● Task item: Within the data below, copy each line where the string "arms" is found.

Records for processing below:

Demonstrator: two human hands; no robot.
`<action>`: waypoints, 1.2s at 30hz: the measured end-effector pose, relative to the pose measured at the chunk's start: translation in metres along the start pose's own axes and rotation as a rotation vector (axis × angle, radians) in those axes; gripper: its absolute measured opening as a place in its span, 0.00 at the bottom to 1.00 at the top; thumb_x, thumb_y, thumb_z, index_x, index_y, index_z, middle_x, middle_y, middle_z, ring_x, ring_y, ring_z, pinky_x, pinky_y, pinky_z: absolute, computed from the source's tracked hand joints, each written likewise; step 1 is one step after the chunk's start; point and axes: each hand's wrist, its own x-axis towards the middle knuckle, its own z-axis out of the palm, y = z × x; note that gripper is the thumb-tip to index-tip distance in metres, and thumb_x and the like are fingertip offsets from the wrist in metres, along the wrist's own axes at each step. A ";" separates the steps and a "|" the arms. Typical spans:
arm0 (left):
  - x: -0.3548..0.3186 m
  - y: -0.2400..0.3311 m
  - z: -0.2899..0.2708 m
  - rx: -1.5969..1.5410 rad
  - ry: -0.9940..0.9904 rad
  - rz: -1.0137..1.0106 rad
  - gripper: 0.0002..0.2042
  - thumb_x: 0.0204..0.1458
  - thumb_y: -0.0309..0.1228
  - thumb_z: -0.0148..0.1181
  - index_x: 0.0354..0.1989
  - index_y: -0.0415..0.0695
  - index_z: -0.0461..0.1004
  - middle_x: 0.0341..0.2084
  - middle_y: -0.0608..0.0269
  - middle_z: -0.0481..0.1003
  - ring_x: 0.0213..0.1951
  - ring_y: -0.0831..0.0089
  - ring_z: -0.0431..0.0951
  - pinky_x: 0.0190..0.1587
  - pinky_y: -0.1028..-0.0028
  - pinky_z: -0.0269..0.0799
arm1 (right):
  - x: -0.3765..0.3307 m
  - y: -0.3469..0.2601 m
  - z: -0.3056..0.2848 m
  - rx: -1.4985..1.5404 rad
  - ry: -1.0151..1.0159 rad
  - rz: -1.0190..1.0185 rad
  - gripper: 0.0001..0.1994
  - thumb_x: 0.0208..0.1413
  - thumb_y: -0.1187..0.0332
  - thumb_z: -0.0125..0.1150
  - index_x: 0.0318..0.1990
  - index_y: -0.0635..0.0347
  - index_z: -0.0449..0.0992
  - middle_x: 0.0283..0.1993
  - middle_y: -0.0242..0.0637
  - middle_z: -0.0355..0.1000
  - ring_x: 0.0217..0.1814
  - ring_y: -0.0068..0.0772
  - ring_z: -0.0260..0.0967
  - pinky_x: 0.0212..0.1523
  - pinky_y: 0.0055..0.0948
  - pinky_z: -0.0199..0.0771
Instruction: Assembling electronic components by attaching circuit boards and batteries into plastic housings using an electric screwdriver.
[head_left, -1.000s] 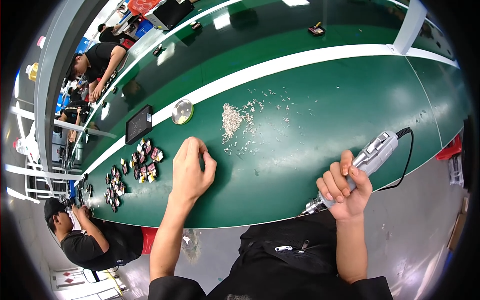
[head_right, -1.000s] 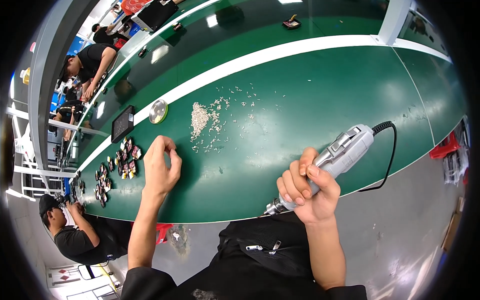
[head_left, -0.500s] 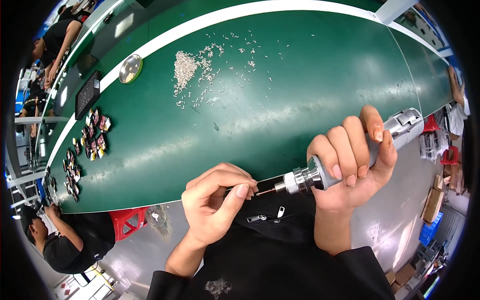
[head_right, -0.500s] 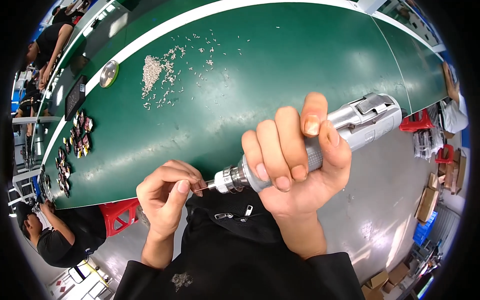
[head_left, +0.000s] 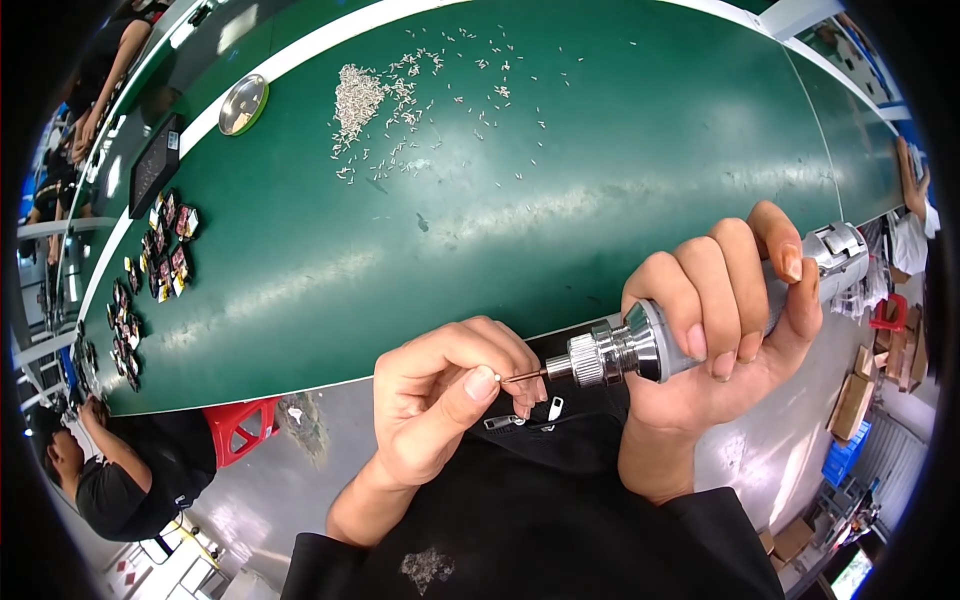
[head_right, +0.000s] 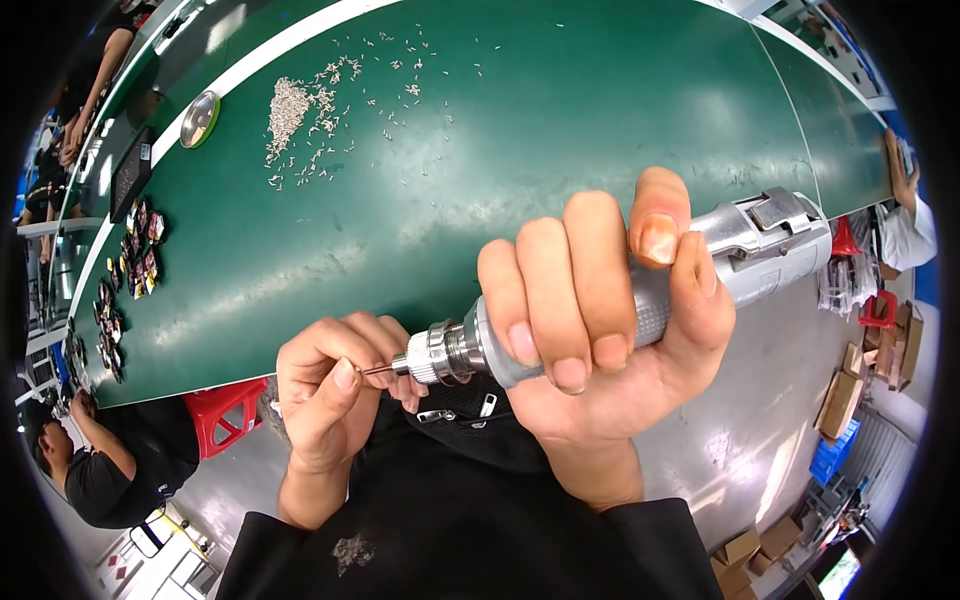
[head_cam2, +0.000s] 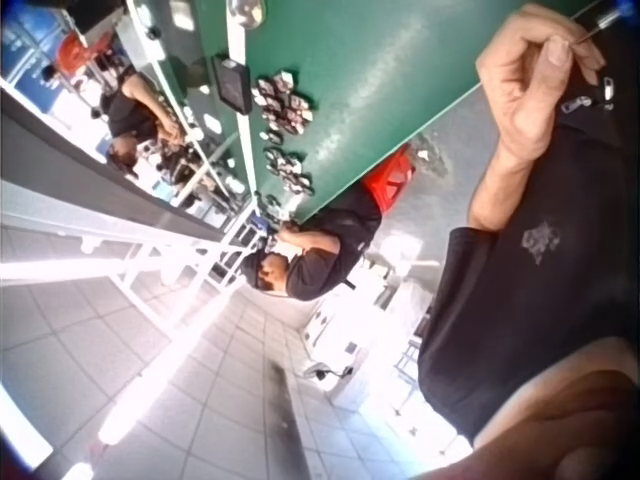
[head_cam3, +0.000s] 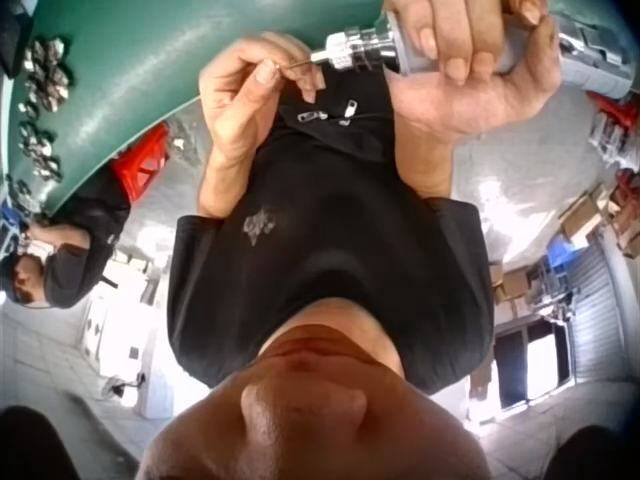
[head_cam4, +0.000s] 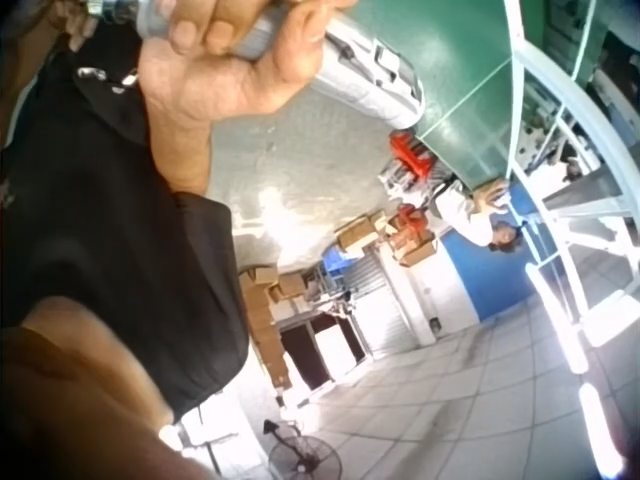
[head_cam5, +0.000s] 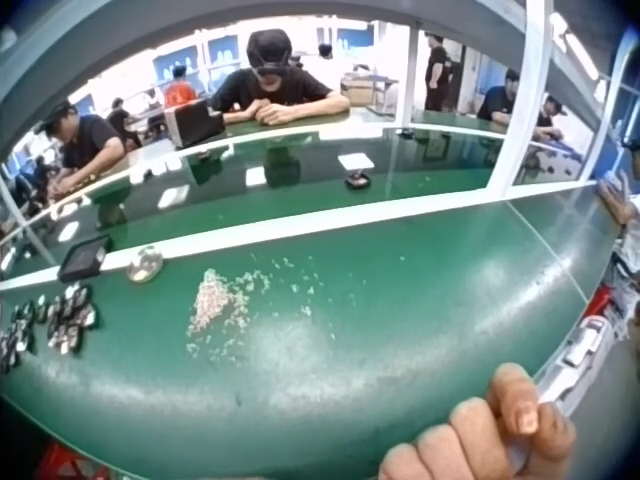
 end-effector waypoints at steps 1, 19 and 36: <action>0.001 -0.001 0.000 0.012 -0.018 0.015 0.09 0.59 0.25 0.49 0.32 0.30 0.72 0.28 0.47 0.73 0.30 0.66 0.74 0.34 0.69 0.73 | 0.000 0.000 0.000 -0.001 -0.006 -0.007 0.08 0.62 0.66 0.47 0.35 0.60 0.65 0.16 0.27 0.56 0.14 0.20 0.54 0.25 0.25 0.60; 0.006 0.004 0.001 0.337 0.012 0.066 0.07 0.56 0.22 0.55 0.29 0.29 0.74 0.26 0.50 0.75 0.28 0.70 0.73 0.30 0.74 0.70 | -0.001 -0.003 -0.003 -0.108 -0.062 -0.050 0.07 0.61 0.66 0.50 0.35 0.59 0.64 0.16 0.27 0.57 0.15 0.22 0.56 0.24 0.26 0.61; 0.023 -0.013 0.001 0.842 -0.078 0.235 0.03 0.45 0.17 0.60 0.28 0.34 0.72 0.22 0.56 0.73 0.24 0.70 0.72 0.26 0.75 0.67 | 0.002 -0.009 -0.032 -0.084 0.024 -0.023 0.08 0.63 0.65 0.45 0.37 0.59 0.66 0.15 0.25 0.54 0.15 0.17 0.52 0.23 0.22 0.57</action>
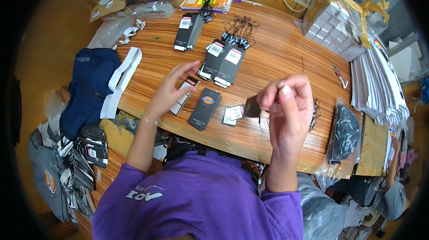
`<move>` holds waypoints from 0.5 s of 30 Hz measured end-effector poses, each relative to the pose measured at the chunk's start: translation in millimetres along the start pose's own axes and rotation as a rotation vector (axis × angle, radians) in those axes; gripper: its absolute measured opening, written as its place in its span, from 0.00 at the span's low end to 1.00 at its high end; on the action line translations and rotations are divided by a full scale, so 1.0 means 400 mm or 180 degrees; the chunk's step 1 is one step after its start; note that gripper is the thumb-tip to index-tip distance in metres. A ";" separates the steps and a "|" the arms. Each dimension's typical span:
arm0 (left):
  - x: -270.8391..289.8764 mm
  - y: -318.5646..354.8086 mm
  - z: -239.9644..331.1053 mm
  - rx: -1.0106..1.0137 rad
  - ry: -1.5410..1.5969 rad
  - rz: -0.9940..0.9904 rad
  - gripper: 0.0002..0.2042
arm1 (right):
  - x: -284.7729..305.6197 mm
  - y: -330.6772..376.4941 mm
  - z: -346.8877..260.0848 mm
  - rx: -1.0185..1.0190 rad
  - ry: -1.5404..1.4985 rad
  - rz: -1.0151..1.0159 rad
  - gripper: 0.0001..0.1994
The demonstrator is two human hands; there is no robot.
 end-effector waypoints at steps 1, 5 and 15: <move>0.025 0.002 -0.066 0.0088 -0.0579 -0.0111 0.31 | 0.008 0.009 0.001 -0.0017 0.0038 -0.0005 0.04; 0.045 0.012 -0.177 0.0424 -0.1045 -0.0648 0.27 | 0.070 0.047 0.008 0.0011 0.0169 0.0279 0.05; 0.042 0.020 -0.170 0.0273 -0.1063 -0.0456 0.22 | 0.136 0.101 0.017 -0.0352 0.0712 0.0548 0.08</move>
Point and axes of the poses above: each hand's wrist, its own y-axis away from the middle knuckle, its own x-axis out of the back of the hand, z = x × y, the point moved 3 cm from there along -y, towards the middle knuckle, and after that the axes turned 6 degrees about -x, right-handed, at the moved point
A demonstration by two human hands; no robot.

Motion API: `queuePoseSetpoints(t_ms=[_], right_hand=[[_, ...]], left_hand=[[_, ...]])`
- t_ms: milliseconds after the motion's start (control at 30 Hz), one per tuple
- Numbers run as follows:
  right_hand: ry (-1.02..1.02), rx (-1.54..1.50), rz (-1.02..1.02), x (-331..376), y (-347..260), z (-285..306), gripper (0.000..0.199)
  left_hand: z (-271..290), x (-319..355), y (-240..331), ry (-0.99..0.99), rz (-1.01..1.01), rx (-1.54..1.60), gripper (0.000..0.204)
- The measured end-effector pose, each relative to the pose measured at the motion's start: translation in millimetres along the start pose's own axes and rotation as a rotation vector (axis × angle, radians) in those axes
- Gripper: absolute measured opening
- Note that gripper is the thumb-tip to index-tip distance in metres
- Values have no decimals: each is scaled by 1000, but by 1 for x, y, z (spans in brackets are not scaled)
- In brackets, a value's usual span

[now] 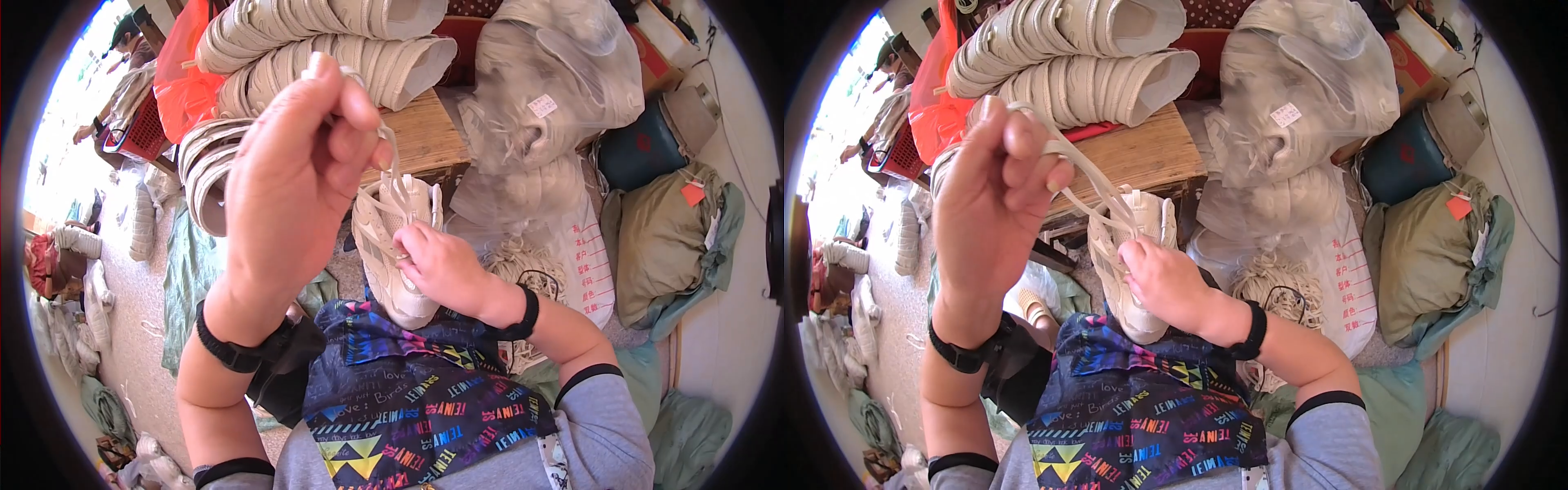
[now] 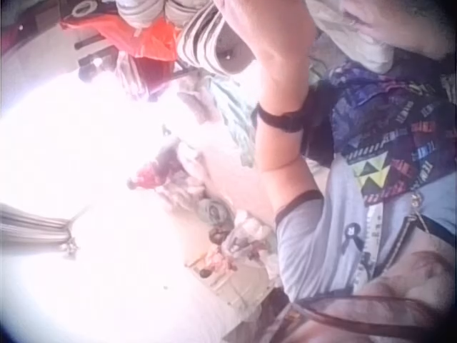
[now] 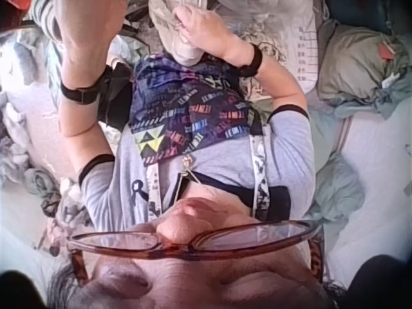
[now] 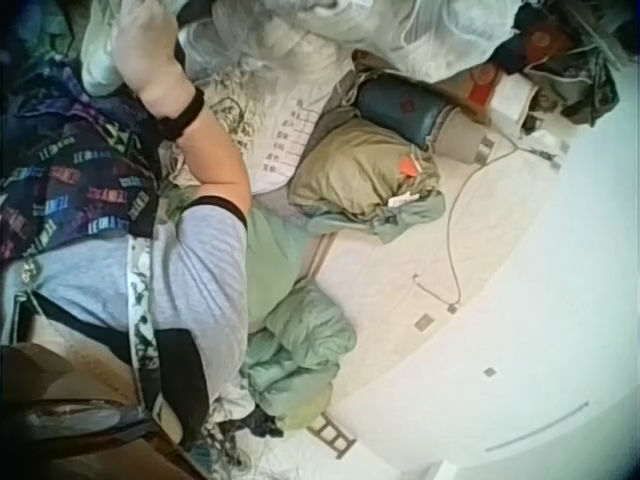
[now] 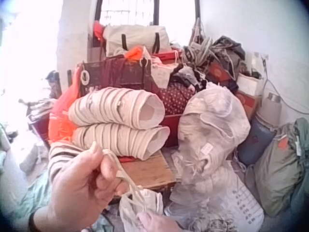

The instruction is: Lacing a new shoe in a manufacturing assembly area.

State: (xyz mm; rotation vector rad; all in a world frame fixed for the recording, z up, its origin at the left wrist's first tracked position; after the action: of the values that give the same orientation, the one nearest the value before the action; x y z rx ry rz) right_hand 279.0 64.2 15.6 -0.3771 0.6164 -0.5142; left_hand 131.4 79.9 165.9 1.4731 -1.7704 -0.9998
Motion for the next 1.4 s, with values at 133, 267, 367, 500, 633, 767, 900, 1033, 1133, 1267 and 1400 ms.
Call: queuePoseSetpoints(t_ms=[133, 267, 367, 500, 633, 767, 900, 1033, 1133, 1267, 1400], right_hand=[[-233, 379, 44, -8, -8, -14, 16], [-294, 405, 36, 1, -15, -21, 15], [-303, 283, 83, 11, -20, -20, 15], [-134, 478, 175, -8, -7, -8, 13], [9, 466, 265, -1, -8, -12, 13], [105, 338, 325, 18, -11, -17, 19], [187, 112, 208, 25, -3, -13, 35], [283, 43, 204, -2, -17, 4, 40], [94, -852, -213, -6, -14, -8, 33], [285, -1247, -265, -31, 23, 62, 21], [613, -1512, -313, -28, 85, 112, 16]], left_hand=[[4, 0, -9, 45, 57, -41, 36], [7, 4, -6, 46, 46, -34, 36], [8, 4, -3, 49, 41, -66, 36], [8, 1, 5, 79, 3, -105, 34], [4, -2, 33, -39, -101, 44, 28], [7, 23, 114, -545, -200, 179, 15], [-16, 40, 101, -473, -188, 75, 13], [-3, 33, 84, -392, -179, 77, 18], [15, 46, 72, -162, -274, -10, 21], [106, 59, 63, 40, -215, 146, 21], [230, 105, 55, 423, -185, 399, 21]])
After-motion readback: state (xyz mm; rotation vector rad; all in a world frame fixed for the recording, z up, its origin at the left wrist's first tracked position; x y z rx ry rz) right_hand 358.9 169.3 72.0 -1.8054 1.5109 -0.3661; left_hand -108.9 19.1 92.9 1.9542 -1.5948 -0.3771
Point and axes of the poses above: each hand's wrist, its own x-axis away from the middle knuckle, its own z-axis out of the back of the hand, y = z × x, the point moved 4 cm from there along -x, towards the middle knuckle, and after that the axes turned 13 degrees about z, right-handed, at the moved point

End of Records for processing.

● Answer:
`<action>`: waypoints, 1.2s at 30hz: the measured end-effector pose, relative to the pose measured at the chunk's start: translation in metres along the start pose's own axes and rotation as a rotation vector (axis × angle, radians) in those axes; gripper: its absolute measured opening as a place in its span, 0.00 at the bottom to 1.00 at the top; thumb_x, thumb_y, thumb_z, index_x, index_y, index_z, middle_x, middle_y, middle_z, ring_x, ring_y, ring_z, pinky_x, pinky_y, pinky_z: absolute, computed from the source's tracked hand joints, each written likewise; step 1 is one step after the chunk's start; point and axes: each hand's wrist, its own x-axis towards the middle knuckle, its own z-axis out of the palm, y = z × x; note that gripper is the thumb-tip to index-tip distance in metres, and thumb_x and the like are fingertip offsets from the wrist in metres, along the wrist's own axes at each step. A ";" separates the steps and a "|" the arms. Typical spans:
`<move>` holds waypoints from 0.5 s of 30 Hz measured end-effector poses, each relative to the pose measured at the chunk's start: translation in millimetres along the start pose's own axes and rotation as a rotation vector (axis × angle, radians) in those axes; gripper: its absolute measured opening, written as its place in its span, from 0.00 at the span's low end to 1.00 at its high end; on the action line translations and rotations are divided by a full scale, so 1.0 means 400 mm or 180 degrees; the chunk's step 1 is one step after its start; note that gripper is the thumb-tip to index-tip distance in metres. A ";" separates the steps and a "|" the arms. Each dimension's typical span:

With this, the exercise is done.